Task to carry out: Exactly the lines from the opening of the data through the line containing "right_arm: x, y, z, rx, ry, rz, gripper" should be reproduced, please, with nothing added.

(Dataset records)
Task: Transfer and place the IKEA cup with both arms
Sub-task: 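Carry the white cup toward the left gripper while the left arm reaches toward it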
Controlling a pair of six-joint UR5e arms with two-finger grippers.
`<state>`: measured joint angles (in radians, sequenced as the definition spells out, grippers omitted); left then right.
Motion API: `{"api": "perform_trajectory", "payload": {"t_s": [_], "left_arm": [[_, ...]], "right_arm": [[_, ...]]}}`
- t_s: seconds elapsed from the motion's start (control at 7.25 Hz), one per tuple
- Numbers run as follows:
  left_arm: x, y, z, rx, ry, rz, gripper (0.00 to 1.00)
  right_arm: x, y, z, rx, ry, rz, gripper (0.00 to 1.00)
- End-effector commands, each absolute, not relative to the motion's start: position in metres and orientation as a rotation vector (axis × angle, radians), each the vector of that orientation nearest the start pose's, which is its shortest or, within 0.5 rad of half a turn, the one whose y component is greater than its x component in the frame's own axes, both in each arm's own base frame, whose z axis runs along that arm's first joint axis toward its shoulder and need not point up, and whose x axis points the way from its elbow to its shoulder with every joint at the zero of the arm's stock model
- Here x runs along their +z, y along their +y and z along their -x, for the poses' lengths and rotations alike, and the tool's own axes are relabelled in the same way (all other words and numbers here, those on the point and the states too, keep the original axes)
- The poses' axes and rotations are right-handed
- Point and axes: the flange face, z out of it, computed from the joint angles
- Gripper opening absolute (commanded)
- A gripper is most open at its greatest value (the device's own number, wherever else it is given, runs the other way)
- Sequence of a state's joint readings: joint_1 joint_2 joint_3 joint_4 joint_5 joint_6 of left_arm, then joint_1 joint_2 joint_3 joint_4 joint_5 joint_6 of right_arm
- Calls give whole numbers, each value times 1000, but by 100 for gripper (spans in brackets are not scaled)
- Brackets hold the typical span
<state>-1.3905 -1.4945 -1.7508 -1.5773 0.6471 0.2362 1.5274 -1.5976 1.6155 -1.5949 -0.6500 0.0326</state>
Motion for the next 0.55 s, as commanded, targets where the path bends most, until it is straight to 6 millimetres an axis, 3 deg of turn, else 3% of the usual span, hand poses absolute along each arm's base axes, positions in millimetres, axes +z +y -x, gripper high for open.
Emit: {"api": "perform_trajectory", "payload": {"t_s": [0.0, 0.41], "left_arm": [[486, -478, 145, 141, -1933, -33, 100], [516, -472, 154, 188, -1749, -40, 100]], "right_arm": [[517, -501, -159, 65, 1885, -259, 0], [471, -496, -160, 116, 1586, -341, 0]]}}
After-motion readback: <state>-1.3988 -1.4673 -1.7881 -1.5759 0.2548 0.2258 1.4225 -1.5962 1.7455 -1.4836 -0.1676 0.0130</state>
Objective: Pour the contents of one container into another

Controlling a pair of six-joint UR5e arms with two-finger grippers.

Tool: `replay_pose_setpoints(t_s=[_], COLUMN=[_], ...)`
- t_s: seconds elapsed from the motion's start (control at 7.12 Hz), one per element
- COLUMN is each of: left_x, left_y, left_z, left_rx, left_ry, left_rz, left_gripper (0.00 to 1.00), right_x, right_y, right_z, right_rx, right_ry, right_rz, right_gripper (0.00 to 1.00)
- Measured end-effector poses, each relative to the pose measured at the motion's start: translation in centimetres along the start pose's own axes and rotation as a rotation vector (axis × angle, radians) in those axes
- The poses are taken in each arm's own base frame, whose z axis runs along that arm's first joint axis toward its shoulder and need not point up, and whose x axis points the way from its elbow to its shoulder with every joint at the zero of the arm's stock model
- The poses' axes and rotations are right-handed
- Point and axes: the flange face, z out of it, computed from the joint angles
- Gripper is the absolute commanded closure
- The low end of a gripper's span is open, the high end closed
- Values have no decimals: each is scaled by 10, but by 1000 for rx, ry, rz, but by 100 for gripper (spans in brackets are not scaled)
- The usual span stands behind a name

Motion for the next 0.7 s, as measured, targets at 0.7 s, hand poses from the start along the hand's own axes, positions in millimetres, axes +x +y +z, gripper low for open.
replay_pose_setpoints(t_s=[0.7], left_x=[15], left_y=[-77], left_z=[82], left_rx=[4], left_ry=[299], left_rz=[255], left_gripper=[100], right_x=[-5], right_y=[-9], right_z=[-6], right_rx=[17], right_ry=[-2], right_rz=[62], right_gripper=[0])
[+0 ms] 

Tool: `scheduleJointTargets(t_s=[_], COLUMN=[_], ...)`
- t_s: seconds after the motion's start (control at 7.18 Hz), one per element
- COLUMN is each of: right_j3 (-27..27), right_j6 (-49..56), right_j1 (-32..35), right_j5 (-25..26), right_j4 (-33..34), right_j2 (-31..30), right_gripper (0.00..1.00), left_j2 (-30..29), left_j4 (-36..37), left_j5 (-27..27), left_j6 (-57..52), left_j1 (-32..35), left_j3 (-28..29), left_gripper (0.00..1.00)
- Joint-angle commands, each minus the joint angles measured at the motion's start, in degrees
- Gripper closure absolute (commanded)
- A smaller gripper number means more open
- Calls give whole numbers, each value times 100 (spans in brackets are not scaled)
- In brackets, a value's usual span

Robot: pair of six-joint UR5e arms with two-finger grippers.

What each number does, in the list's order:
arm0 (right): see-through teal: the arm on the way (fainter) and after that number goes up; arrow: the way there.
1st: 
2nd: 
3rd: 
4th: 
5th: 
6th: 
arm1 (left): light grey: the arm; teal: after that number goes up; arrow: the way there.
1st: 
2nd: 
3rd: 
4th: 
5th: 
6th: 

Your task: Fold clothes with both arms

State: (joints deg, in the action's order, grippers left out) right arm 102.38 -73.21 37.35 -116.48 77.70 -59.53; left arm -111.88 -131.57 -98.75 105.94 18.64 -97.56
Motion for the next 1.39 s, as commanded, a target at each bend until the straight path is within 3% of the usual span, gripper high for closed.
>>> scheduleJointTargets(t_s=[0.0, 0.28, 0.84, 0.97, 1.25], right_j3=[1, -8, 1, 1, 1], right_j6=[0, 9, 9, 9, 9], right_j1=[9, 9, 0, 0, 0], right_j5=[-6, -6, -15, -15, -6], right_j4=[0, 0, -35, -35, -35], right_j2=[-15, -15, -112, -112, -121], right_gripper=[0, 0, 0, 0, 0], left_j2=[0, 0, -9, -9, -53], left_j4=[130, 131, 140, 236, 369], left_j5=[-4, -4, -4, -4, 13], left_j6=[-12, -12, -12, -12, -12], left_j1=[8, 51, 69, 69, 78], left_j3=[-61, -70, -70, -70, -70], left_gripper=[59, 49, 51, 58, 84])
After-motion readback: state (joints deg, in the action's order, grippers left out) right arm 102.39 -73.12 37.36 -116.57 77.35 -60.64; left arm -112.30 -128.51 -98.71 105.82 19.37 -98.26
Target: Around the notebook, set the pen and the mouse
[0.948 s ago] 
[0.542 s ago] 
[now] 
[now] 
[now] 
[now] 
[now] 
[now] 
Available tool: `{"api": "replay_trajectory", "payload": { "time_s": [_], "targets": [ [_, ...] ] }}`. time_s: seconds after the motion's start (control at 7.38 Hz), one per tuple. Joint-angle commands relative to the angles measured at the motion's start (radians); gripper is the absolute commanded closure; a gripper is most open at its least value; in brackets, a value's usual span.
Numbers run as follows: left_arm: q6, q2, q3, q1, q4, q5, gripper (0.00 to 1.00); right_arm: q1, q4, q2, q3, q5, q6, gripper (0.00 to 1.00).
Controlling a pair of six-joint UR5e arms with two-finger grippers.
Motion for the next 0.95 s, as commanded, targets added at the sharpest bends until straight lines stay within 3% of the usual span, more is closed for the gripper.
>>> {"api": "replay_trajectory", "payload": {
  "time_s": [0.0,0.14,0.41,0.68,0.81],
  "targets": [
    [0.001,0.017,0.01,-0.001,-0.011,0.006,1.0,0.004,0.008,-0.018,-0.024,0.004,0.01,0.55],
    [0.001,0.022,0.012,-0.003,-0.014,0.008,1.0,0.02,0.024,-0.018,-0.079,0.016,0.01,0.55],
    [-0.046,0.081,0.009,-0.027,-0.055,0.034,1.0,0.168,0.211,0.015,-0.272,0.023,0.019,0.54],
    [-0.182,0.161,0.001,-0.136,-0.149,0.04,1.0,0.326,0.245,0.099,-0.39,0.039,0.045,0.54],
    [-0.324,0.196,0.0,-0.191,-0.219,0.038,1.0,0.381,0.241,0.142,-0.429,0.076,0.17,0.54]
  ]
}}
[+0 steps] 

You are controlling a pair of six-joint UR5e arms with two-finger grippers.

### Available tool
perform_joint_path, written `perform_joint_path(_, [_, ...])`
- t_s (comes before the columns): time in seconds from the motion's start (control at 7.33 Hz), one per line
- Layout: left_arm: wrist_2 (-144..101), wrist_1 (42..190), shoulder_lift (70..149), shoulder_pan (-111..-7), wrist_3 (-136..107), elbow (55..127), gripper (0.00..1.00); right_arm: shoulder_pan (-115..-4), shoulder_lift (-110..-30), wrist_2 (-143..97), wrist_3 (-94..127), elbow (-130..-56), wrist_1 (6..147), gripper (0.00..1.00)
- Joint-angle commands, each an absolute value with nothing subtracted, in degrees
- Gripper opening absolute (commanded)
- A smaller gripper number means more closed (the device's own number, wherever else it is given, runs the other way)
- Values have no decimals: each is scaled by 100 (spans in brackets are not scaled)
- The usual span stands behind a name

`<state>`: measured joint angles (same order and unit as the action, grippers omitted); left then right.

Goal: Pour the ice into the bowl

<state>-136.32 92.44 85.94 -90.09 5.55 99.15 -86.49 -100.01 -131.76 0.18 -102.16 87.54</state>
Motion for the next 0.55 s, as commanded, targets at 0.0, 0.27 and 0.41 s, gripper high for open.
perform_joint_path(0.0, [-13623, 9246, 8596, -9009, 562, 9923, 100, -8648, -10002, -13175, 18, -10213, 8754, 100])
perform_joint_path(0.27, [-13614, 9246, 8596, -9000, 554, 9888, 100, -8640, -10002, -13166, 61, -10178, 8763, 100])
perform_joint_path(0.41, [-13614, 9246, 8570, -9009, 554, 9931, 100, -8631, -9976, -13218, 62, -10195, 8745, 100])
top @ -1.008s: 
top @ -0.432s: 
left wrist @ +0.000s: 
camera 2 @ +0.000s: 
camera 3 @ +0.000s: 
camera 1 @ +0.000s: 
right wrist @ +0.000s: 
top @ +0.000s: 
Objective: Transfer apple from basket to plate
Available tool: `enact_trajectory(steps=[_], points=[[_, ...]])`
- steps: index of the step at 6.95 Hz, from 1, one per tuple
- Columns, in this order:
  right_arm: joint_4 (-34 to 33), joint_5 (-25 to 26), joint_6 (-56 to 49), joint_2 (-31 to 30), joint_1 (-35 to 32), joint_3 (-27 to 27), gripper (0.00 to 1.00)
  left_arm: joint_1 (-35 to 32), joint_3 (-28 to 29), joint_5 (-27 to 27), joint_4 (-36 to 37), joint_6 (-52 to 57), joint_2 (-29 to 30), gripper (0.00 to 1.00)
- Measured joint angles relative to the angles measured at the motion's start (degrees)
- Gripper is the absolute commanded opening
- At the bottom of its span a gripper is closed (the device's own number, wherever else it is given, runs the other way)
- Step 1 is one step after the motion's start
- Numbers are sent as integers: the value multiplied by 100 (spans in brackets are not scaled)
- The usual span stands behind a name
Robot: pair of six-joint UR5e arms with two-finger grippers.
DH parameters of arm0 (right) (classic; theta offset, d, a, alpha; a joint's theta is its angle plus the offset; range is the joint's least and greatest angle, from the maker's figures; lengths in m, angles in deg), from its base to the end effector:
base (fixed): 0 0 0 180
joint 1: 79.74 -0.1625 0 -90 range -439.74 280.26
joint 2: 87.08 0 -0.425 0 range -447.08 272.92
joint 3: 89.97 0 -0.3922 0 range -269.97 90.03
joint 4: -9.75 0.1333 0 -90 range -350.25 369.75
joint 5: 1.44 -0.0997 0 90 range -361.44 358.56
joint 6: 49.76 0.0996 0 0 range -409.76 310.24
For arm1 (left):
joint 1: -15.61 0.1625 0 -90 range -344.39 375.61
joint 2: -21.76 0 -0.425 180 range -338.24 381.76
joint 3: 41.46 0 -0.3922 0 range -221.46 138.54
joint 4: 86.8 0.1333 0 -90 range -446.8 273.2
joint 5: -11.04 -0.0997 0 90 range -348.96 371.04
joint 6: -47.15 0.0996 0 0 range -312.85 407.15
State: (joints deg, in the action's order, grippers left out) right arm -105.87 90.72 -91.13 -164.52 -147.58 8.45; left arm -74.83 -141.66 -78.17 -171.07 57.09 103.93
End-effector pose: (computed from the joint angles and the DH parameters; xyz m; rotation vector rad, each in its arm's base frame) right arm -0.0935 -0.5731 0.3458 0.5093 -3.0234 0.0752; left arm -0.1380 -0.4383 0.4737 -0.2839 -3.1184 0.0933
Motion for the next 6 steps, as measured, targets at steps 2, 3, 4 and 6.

Result:
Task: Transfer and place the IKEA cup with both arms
Sub-task: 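Carry the white cup toward the left gripper while the left arm reaches toward it
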Controlling a pair of six-joint UR5e arms with two-finger grippers.
`<state>`: measured joint angles (in radians, sequenced as the definition spells out, grippers omitted); left then right.
Motion API: `{"api": "perform_trajectory", "payload": {"t_s": [_], "left_arm": [[_, ...]], "right_arm": [[_, ...]]}}`
- t_s: seconds elapsed from the motion's start (control at 7.25 Hz), one per tuple
- Numbers run as follows:
  left_arm: x, y, z, rx, ry, rz, gripper (0.00 to 1.00)
  right_arm: x, y, z, rx, ry, rz, gripper (0.00 to 1.00)

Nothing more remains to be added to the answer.